Wednesday, July 8, 2015


So do you really think that the government is going to force you to do gay marriages?” he asked out of the blue.  The guy is always provocative, (Did you know that the disciples were Communists?) and the conversation, to say the least, interesting.


“It really doesn’t matter because we won’t.”


“But do you really think they’ll try?”


“I don’t know.  We’ll have to wait and see.”  My bigger concern at the moment is other fall out.  I envision a line of lawsuits more aimed at human resource issues or other pressure concerning what is preached at Catholic and likeminded Churches and institutions.
“I believe in marriage equality.”

“But that only works if you change the very definition and purpose of marriage as it has been understood for thousands of years.”
“Gay people have always been accepted in most cultures.”  The exact nature of this statement is debatable.  The most prominent of examples were almost always connected to marriage between a man and woman such as in Roman times.  But that is not the point.  It is easy to get sidetracked.  The discussion was not about any person and whether that person is worthy of dignity and respect, but a debate about the definition of marriage.
“That may be, but we are talking about same sex marriage which was not.”
“You do know that marriage is just a man made construct?”  Another curve ball and debatable if one is willing to engage.


“If we throw out the Bible and natural law you might be able to make that statement.”


“I don’t get my definitions from a book.”




“Sorry, I just don’t”


“Okay.”  If you cannot bring in Western culture, natural law, or the Bible, then he is absolutely correct: Law is whatever those with power say it is and there is nothing left to be said.
There is a break in the conversation.  Then he adds, “I’m going to (some place) next week.  My daughter is getting married to another woman.”
That last comment is important.  It has absolutely nothing to do with above debate about the definition of marriage.  But it lets you know how intimate a topic this is for the person.  This is why it is essential that the conversation never become too heated, too personal.  The conversation would not have lasted longer than a sentence and you would have been marked as an angry bitter person and written off. 


Pray, think, act in peace.

1 comment:

Chris P. said...

I'm fully convinced that this question of gay marriage is fortunately or unfortunately settled and unlikely as a policy to go return to where it was previously.
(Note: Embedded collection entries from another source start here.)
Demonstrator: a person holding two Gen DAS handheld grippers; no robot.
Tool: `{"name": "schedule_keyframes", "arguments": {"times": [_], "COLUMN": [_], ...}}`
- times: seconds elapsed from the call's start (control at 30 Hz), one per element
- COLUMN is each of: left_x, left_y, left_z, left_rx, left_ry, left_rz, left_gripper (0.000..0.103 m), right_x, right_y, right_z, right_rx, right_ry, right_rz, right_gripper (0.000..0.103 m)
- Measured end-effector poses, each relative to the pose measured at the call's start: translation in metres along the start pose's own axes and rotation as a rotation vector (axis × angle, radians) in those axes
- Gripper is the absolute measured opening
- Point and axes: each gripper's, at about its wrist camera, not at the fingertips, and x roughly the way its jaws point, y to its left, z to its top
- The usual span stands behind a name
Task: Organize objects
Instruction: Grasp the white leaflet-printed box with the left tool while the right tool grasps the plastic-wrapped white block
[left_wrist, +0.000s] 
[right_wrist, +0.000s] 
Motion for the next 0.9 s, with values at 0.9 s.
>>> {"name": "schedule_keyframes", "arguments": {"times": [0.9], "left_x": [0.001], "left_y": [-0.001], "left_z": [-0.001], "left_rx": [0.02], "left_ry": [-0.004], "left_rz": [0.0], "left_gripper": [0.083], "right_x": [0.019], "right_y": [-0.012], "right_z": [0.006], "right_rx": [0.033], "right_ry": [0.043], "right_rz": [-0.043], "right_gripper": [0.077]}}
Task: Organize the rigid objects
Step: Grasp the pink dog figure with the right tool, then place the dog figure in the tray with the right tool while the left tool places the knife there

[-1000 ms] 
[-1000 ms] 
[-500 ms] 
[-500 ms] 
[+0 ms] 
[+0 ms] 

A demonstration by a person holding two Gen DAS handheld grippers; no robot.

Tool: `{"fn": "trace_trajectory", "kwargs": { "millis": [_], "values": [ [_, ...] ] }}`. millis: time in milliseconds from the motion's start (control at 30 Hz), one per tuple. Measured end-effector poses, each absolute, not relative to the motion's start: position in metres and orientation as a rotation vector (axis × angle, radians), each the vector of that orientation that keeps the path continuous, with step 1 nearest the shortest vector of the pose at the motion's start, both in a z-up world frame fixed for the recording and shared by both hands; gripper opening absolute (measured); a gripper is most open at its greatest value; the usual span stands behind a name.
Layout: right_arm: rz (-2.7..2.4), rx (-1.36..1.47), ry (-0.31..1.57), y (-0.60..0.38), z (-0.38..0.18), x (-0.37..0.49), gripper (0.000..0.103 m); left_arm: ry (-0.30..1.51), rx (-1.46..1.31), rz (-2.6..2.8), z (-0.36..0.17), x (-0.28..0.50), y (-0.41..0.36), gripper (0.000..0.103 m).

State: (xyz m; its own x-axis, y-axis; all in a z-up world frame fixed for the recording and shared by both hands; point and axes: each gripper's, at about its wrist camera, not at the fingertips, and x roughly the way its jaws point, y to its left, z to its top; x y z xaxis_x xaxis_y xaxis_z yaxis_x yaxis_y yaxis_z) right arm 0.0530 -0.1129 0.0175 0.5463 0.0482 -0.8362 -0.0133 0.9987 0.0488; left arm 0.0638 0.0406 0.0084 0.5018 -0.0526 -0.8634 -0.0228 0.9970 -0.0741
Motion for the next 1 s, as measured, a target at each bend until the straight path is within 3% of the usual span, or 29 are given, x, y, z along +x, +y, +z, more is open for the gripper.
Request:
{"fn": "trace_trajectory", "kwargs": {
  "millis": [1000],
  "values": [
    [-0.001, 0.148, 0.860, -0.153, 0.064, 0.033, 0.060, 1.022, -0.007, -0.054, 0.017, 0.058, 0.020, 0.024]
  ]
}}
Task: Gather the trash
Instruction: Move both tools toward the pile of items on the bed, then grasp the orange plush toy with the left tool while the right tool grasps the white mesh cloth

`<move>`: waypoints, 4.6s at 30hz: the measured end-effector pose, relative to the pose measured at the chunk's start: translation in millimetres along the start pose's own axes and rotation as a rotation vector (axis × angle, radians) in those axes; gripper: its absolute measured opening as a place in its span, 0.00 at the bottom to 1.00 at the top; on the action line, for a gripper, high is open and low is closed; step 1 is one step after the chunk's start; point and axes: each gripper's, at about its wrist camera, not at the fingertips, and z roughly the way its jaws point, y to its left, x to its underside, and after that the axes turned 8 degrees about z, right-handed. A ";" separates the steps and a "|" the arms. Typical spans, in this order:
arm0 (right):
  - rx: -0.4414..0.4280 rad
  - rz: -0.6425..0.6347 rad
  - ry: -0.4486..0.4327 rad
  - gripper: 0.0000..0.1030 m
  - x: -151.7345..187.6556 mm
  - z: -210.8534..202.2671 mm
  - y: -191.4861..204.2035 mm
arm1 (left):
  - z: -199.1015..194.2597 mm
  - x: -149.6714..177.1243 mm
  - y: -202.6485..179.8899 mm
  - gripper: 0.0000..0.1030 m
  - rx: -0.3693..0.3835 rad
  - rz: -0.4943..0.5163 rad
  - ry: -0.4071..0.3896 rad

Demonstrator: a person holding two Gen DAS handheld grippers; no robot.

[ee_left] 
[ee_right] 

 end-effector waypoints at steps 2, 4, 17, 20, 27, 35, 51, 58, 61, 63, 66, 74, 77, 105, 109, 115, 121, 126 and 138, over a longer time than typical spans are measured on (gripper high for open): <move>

I don't know what this means in terms of the future of this issue. It's a terribly convoluted one that goes far beyond the issue of same sex attraction. Marriage as an institution condoned by the state was always a issue of national health. A healthy marriage provided for a healthy family structure. That in turn provided a healthy environment to conceive and raise children who could grow up and strengthen the next generation in the country.

Somewhere along the line marriage as defined by the state has become something very different. It has become this nebulous stamp that some governmental body gives in which a couple is condoned by the state to live happily. It also has become a stamp we can just erase when we're in a spell when we're not smitten.

That to me seems like the much bigger problem. What on earth has happened to marriage itself that it's recognition by the state is essentially the equivalent of a building permit?

There's so many things that have gone wrong that got us to this point too. I imagine a situation where regardless of same or opposite sex attraction two people live together as brothers. Or heck- as religious community- if we really want to muck up the issue. Those two people, who share expenses and much of life, and are as close as I am to my sister, are denied end of life and financial decisions that in the case of incapacitation could prove financial ruin to both.

If marriage is just some cohabitational building permit, of course people are going to fight to get that right. And that is totally ignoring the sexual aspect of it.

In reality, what's happened is that we've lost the idea of what marriage is, or is supposed to be. I don't really know where we go from here. I know we won't get anywhere by climbing to the rooftops and screaming how terrible gay marriage is. Maybe a million loving conversations about how awesome marriage is and how important strong marriages and families are to the neighborhood and Society where they are fostered will get us closer to where we need to be.

That is to say - Given that right now we're in a universe of rubber stamped paper thin marriages between straight people and gay people, I think it's a discussion worth having whether or not we should focus on the sexual orientation part when the marriage strength part is so weak.